Une femme juive, Nancy S., a été condamnée à un an de prison ferme, ce mardi 14 mai, pour avoir elle-même produit puis dénoncé des tags et des messages antisémites dans son immeuble. Le lieu même de ces agissements renforce leur violence : l’immeuble dans lequel Mireille Knoll a été assassinée. Cette personne voulait tellement nuire aux Arabes qu’elle est allée jusqu’à inscrire des insultes et des menaces antisémites contre elle-même en langue arabe afin d’en accuser ses voisins. Elle a même enrôlé sa propre fille, âgée de 16 ans, dans la mise en scène — une fille qu’elle a ensuite accusée au procès, elle, l’unique Noire de l’immeuble ! Quand on dit que le racisme ne se divise pas…

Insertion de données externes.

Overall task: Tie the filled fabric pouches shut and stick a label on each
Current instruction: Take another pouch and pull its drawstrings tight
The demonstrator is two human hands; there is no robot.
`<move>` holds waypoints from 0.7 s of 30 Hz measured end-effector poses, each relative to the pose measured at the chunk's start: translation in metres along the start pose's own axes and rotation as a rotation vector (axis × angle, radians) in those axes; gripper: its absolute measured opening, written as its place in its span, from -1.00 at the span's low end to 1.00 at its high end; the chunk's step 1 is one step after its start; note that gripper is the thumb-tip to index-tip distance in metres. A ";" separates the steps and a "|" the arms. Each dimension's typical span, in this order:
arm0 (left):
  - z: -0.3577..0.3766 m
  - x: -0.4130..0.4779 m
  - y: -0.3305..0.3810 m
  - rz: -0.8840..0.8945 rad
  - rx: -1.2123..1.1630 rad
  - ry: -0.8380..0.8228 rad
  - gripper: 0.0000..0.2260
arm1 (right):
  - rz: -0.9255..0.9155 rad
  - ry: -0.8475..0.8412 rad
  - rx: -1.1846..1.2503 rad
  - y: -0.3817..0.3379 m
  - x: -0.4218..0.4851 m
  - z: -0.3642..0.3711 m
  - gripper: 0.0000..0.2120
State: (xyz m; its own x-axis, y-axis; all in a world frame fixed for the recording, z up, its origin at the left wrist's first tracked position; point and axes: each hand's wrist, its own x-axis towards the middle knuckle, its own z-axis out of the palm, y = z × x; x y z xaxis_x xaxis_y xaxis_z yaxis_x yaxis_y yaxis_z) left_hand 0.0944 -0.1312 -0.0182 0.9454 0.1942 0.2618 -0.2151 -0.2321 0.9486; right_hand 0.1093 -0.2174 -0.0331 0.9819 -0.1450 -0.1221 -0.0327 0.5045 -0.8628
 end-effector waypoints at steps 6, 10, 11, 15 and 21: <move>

Cette affaire concentre tout une partie de ce que la période actuelle comporte de plus dangereux : l’instrumentalisation de l’antisémitisme pour alimenter le racisme anti-arabe et l’islamophobie, la mise en scène de fausses menaces pour accuser les plus exposés, la banalisation du racisme.
C’est cela qui devrait retenir l’attention, plutôt que d’alimenter la thèse d’une prétendue « épidémie » de faux actes antisémites. Car comme souvent, des voix complotistes ont profité de l’occasion pour remettre en circulation une fiction toxique : celle de « l’autosémitisme ». Derrière ce terme à la construction absurde mais à la signification sans ambiguïté, se diffuse le préjugé selon lequel les Juifs eux-mêmes seraient à l’origine de la majorité des actes antisémites, afin d’en tirer un “bénéfice victimaire”. Cette idée fausse relève d’une logique de négation de la réalité de l’antisémitisme. Les fausses accusations et les simulations existent, mais elles constituent un nombre très faible de cas, même s’ils font beaucoup parler.
Il faut souligner aussi que taguer « mort aux juifs » et tracer des croix gammées, quels qu’en soient les auteurs ou les intentions, a des conséquences. Le voisin juif — rescapé de la Shoah — qui a découvert ces inscriptions en a été terrifié. L’effet, pour lui, a été exactement le même que s’ils avaient été commis par un militant néonazi. L’acte, bien que motivé par le racisme anti-arabe, atteint donc les Juifs et Juives également. C’est un désastre : des personnes juives, animées par un racisme anti-arabe débridé ou une islamophobie violente, en viennent à commettre ou à justifier des actes qui relèvent eux-mêmes de l’antisémitisme, sinon dans l’intention, du moins dans les effets. On peut faire le parallèle avec Éric Zemmour, qui va jusqu’à réhabiliter Pétain pour légitimer des politiques répressives contre les Arabes et les musulmans — au prix d’un révisionnisme qui banalise les crimes antisémites de Vichy.
Les différentes formes de racisme s’entrelacent, se renforcent les unes les autres, et forment système. On ne lutte pas contre l’antisémitisme en désignant les Arabes comme boucs émissaires. On ne lutte pas contre le racisme en relativisant les violences antijuives. C’est ensemble qu’il faut combattre toutes les formes de racisme, en refusant toute instrumentalisation, toute hiérarchie, toute division imposée entre les victimes.